The Howard League for Penal Reform
Obviously the main cost of prison suicides are the emotional pain for the family and friends, prisoners and prison staff and for all those who knew the individual who died, as well as the tragedy of a life cut needlessly short.
The Howard League for Penal Reform has raised awareness about prison suicides for many years, with increased attention over recent months which has seen the prison suicide rate shoot up.
Yesterday (12 February 2016), they published a research briefing on the financial costs of prison suicides in a further attempt to galvanise government action in suicide prevention.
The headline figures are shocking:
There were 95 suicides in prison in the 12 months to September 2015. It is estimated that the cost of these suicides is at least £160m and could be as high as £300m
What are the costs of prison suicides?
There has been no published research on the economic costs of prison suicide. The costs resulting from a suicide in prison are likely to be substantially higher than the average cost of suicide (itself estimated at £1.67 million) due to the impact a death has on the prison service as well as wider society.

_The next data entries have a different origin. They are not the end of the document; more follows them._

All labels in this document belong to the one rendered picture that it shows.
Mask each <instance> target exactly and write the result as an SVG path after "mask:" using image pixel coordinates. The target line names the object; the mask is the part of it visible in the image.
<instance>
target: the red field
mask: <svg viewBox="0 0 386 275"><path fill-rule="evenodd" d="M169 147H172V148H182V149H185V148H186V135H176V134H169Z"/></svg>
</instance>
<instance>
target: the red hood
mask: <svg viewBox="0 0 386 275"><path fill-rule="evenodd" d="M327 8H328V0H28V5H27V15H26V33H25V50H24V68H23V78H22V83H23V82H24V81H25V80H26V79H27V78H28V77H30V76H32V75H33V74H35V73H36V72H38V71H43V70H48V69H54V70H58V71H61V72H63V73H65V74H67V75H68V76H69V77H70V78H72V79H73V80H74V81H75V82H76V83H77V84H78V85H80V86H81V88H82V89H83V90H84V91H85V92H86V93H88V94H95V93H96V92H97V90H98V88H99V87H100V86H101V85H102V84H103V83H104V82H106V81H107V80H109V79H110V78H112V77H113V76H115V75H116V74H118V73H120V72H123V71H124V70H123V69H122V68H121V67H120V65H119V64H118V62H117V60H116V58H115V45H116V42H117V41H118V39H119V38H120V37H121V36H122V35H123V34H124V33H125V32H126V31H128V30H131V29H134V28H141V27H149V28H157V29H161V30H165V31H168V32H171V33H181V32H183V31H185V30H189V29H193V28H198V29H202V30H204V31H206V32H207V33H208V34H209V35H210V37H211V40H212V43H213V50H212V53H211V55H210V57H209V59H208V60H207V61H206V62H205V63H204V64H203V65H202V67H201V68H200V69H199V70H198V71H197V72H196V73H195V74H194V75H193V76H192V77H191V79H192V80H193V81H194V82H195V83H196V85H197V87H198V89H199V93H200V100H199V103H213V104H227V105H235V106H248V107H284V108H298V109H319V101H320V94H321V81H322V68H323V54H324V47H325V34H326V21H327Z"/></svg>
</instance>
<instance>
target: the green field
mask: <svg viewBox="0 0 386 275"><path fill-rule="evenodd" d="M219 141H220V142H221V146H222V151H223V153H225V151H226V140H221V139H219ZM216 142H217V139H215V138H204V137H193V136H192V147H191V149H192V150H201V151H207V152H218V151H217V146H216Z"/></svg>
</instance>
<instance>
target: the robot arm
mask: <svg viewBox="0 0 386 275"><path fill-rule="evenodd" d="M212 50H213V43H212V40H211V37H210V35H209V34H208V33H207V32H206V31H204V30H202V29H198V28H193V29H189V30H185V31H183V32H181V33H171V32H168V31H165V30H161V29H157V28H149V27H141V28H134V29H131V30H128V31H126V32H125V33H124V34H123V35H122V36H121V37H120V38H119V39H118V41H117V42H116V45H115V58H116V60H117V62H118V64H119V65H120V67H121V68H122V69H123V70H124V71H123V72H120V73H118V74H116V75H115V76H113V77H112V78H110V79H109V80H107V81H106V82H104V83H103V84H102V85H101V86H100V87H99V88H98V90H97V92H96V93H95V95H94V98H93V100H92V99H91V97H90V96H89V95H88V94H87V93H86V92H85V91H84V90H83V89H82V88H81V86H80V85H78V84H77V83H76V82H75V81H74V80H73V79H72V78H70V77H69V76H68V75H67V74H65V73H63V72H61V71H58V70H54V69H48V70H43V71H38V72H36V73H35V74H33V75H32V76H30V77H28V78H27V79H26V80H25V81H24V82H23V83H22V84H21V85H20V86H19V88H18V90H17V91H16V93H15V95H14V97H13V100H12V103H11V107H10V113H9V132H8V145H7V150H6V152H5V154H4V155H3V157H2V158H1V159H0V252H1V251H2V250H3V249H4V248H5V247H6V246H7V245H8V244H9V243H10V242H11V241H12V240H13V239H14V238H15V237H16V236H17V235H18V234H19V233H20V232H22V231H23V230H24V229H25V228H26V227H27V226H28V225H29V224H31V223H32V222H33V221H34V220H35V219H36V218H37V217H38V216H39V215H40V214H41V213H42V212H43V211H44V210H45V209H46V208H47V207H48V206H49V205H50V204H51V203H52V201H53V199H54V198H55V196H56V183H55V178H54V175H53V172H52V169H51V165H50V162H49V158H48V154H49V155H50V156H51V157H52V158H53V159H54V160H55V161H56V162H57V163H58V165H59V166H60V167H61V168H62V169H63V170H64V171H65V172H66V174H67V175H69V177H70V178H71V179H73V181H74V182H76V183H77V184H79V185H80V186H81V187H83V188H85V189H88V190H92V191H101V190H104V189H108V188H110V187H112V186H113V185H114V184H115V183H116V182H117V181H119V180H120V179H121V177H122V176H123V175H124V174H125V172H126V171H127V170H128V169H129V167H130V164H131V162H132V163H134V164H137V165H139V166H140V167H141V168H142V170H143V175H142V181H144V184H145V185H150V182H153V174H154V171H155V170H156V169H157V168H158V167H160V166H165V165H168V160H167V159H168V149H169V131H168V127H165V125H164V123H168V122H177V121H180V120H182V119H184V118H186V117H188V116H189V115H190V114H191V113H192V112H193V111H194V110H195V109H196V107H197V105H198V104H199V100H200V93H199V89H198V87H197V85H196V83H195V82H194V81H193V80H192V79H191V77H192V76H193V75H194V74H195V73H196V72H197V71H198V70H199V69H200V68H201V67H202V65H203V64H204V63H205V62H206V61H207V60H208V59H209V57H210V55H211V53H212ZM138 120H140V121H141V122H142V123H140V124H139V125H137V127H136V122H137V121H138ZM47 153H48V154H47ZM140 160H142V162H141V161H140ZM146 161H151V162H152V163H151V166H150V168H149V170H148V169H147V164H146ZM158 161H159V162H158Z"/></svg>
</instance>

If costs for the 95 suicides in prison in the 12 months to September 2015 were equivalent to the costs of a suicide in the community this would amount to around £150m.
However, the Howard League argues that additional costs associated with deaths in custody will likely substantially raise these costs. Taking these into account, the costs could be anywhere between £160m and £300m. Some of the extra costs are detailed below:
Financial impact on prisons
A death in custody will have an economic impact on prison budgets. Staff have to comply with statutory duties following the death of a prisoner and this will impact on their working day. Resources will also be required to provide additional counselling and support for staff and prisoners affected by the death.
This is of particular concern at a time when the number of prison sector staff has been reduced so sharply – 30% over the last three years.
Additionally, and unsurprisingly, studies on the impact of suicide on frontline staff have shown it can lead to increased rates of sickness and absenteeism, resulting in additional costs.